Believing that going to the mall is a good idea is just a means to an end, namely being able to live a fulfilling life. In order to go from "going to the mall is a good idea" to "being able to live a fulfilling life," she had to do what I call a goal journey, figuring out how to go from where you are to where you want to be, or how you got from wanting what you want, to thinking what you think, to acting how you act.
But goal journeys can be more sophisticated and non-linear than this. She could have just as easily started from the opposite claim, "going to the mall is a bad idea," and assumed wrong from there. It is likely she would still reach the same or a similar conclusion. Being able to assume something is wrong and also assume it is right enables much more thorough testing of the space.
The assume-wrong, false, incorrect reasoning process, along with the assume-right, true, correct reasoning process, are therefore methods of testing the validity of claims relative to each other.
If the assume-right and assume-wrong processes both converge on the same outcomes, meaning the same things seem to have to be true, might have to be true, might have to be false, or would have to be false in order for the claim to hold, then those converged-upon outcomes can be treated with greater certainty.
How evaluate claim hard? Some claims are hard, and other claims are not. Hard claims contain many presuppositions, while less hard claims contain fewer. Many presuppositions can be packed into a single claim.
One answer is to separate questions from answers. Why is that important? Because questions and answers are not the same thing.
Questions have goals. Answers do not. Answers have inferred goals, while questions have explicit ones.
An intended goal is an intended search direction. So if you take a question, identify the goal of the question, and identify whether that goal is good or bad, you can then ask what it assumes to be true and what it assumes to be false.
Human behavior and action happens in reaction to self, others, the past, and the future.
Intelligence cannot occur without goals. Humans have intelligence. Intelligence pursues goals, whether explicit, implicit, hidden, or presupposed. No intention means no goal, and no goal means no intelligence.
Interrogation finds both problems and solutions through questioning.
Good questioning questions objects and not objects, their existence and anti-existence, and their form and not form.
Few claims have no alternate perspective. At minimum, something or not-something is possible or impossible. Logic assumes some things are possible and some things are impossible. Assuming possible is assuming true. Assuming impossible is assuming false. All response and thinking accepts or does not accept claims as possible or impossible.

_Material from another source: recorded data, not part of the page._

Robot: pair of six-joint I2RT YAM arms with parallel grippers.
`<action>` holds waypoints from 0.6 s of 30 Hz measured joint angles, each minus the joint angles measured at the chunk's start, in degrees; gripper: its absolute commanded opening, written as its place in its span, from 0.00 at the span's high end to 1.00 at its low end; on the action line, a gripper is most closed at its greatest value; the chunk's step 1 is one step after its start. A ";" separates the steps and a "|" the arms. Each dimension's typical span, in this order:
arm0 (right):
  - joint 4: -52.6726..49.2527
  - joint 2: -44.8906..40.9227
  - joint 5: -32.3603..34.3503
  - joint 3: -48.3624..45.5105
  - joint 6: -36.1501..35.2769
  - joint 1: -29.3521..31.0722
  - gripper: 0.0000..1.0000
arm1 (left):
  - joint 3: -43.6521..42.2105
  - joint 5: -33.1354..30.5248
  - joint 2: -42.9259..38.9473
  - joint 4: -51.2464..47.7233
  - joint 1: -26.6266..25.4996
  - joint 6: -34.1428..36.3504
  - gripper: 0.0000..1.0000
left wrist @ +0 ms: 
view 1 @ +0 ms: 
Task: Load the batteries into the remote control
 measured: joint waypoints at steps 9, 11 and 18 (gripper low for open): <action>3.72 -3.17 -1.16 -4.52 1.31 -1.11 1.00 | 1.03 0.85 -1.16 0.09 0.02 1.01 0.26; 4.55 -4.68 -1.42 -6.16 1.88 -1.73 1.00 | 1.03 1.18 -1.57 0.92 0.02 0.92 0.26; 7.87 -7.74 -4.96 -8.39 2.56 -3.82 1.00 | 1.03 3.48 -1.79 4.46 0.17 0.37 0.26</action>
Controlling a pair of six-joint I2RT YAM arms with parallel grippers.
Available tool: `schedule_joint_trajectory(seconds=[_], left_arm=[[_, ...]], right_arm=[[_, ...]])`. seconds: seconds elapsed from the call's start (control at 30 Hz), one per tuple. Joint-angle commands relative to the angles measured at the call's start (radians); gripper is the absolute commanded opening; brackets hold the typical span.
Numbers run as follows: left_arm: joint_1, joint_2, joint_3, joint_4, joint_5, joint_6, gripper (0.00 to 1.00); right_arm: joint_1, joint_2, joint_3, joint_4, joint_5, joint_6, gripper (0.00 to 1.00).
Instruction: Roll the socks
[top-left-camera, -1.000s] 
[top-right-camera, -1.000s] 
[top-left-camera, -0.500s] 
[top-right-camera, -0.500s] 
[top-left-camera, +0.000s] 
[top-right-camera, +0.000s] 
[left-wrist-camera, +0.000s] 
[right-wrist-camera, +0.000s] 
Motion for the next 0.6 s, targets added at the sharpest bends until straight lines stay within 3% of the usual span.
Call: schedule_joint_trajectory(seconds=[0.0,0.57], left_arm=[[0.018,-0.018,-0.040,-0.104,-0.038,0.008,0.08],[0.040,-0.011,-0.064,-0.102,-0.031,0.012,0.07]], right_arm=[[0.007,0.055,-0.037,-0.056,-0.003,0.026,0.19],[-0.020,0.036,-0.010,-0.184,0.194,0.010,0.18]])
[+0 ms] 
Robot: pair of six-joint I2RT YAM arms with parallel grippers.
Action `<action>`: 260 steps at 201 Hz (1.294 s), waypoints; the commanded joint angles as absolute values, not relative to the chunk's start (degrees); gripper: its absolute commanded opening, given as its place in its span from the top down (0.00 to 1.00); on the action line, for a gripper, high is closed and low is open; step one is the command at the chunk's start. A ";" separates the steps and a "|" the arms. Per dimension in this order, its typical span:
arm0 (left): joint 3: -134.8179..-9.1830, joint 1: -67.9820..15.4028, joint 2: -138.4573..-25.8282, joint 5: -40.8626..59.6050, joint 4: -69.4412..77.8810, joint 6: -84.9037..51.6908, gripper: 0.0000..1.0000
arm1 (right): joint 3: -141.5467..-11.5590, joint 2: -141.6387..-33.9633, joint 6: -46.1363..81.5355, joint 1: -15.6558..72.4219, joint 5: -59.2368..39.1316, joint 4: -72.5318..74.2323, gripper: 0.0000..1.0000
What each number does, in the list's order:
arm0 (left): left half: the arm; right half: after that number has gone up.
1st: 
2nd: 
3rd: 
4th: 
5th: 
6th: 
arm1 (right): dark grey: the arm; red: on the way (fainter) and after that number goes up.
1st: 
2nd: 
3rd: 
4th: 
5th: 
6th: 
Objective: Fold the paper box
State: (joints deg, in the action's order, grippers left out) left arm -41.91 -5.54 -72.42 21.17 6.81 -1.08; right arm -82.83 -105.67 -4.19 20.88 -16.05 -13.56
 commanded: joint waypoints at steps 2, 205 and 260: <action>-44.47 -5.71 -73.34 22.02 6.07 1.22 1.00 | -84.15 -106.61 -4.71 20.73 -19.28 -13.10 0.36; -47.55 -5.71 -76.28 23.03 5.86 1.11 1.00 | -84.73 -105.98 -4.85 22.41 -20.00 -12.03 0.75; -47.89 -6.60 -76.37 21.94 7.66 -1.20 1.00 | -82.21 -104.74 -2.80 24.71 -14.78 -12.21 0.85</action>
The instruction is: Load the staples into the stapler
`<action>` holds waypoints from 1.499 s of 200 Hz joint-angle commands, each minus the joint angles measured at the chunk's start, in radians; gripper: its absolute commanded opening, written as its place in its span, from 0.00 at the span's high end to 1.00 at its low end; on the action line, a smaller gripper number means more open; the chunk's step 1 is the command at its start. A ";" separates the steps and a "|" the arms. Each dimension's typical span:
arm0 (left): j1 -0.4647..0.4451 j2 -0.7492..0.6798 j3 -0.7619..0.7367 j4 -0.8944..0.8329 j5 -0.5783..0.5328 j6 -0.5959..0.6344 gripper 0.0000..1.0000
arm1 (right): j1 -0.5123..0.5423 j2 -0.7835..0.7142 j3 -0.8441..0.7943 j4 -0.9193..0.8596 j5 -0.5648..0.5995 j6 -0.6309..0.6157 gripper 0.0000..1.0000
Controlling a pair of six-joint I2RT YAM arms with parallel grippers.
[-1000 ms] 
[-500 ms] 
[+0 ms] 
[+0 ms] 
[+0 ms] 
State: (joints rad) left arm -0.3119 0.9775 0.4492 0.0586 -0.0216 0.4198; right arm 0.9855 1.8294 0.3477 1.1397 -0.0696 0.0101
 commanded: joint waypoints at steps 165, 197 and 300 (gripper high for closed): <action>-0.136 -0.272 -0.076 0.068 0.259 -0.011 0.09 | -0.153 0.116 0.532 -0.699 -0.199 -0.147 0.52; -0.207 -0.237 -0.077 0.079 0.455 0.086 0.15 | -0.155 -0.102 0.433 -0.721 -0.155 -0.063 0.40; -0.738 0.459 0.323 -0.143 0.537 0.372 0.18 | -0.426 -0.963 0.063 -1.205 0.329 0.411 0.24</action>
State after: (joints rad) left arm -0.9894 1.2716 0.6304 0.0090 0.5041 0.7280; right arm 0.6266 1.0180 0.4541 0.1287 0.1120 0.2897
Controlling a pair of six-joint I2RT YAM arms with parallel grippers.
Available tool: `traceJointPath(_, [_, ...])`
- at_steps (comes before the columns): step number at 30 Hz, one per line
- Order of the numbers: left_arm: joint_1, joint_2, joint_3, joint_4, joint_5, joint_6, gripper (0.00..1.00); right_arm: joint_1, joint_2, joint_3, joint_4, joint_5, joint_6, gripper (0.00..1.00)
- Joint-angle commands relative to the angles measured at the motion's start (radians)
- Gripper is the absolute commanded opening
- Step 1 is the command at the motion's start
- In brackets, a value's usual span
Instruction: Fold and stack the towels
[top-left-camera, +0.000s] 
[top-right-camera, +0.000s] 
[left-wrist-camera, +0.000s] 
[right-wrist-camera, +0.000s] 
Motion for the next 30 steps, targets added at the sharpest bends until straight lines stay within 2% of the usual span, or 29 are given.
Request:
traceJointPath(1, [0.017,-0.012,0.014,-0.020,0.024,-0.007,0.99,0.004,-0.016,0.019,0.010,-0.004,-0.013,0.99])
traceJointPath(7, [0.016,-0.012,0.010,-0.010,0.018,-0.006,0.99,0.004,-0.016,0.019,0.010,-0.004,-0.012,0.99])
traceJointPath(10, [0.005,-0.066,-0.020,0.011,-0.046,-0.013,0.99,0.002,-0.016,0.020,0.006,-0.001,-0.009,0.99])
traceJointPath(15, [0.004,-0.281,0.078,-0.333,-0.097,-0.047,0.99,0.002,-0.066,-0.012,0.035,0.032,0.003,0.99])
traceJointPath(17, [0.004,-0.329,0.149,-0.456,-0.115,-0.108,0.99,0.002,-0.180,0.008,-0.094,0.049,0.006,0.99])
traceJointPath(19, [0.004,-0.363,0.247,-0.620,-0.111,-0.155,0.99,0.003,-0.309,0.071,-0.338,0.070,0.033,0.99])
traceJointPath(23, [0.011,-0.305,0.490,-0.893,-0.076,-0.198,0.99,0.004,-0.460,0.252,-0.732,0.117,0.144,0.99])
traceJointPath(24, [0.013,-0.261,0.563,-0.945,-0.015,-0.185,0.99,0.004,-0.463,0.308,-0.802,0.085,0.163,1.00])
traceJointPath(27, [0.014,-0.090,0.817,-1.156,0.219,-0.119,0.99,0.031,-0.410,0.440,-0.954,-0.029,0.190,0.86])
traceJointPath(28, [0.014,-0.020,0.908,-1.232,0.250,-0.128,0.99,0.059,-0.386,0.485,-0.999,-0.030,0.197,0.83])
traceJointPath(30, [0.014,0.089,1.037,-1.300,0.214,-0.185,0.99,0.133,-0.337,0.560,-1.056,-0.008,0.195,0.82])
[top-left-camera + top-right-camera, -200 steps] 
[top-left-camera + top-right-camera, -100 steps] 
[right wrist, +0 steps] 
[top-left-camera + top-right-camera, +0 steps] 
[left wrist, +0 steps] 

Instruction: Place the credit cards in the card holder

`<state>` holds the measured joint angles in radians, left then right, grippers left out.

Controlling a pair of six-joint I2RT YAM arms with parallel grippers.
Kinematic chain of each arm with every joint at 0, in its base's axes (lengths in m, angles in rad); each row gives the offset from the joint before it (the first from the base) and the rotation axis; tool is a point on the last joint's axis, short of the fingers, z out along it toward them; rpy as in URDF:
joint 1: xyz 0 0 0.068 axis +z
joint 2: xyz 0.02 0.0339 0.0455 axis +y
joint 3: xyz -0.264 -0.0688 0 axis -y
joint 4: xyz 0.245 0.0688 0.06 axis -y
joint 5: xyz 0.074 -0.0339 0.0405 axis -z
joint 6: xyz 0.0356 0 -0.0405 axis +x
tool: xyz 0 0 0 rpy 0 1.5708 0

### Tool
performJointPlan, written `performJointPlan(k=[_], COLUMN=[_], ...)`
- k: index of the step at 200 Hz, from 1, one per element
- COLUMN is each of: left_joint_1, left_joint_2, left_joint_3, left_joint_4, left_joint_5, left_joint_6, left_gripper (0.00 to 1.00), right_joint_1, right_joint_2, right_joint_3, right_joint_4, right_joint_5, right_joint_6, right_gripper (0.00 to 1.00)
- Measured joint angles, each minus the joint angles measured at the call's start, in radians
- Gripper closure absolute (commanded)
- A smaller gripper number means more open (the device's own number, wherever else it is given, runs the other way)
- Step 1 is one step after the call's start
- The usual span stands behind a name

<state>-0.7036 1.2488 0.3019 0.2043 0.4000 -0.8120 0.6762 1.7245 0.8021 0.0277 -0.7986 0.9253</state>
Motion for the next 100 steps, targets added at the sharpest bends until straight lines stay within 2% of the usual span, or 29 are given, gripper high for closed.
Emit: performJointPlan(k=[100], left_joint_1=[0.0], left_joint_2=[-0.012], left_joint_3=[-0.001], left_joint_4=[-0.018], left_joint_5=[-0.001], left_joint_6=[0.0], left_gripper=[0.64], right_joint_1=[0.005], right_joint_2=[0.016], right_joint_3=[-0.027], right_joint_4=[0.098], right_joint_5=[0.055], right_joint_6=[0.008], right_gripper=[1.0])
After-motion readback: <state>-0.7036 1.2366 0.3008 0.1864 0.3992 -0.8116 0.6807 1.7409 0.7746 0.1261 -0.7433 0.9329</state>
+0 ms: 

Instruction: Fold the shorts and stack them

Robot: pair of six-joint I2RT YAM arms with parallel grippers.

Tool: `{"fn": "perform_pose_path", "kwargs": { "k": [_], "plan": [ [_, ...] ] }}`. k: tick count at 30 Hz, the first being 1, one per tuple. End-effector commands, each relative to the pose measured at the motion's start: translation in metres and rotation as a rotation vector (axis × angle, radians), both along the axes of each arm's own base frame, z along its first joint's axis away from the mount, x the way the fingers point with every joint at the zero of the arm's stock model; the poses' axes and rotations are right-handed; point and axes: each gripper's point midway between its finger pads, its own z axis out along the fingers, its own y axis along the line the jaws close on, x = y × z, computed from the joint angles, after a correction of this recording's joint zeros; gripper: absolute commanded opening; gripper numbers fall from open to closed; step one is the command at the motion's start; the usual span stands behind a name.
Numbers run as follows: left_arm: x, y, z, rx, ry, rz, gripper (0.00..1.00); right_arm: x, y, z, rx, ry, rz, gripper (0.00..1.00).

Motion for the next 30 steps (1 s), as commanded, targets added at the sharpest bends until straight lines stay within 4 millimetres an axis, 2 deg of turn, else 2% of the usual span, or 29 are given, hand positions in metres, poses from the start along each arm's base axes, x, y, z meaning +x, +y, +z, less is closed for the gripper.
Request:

Appearance can or cannot always describe mechanism. Mechanisms describe change. Change can be described. Describing means proposing. Proposing means guessing. Guessing means assuming. Assuming can itself be assumed true or assumed false.
Anything can be assumed or not assumed. Anything can be true or false. Anything can be possible or impossible. Anything can be assumed, true, possible, and also not assumed, false, impossible.
Intelligence pursues goals, while anti-intelligence does not. A rock has no goal, but life does. Question goal easy. Answer goal need question make easy.
Answers have presuppositions that are implicit, inferred, hidden, and non-explicit. Questions make those presuppositions more explicit, less hidden, and more obvious.
So back to how to evaluate a hard claim: separate the question from the answer. Question direction vector, answer scalar. Question multidimensional, answer one-dimensional.
So what right question? What right answer? What right answer to right question? Hard to know, but at least now we can answer the next part more clearly.
Question > answer.
How method guess? Reason, analogy, expectation.
Reason = guess method. Analogy = guess method. Expectation = guess method. But those are not the only ones. Learning = guess method. Perception = guess method. Action = guess method. Thinking = guess method.
A good guess is one that is consistent with previous guesses, where previous guesses are also consistent with new guesses, and where good previous guesses still hold up when revisited through assuming wrong.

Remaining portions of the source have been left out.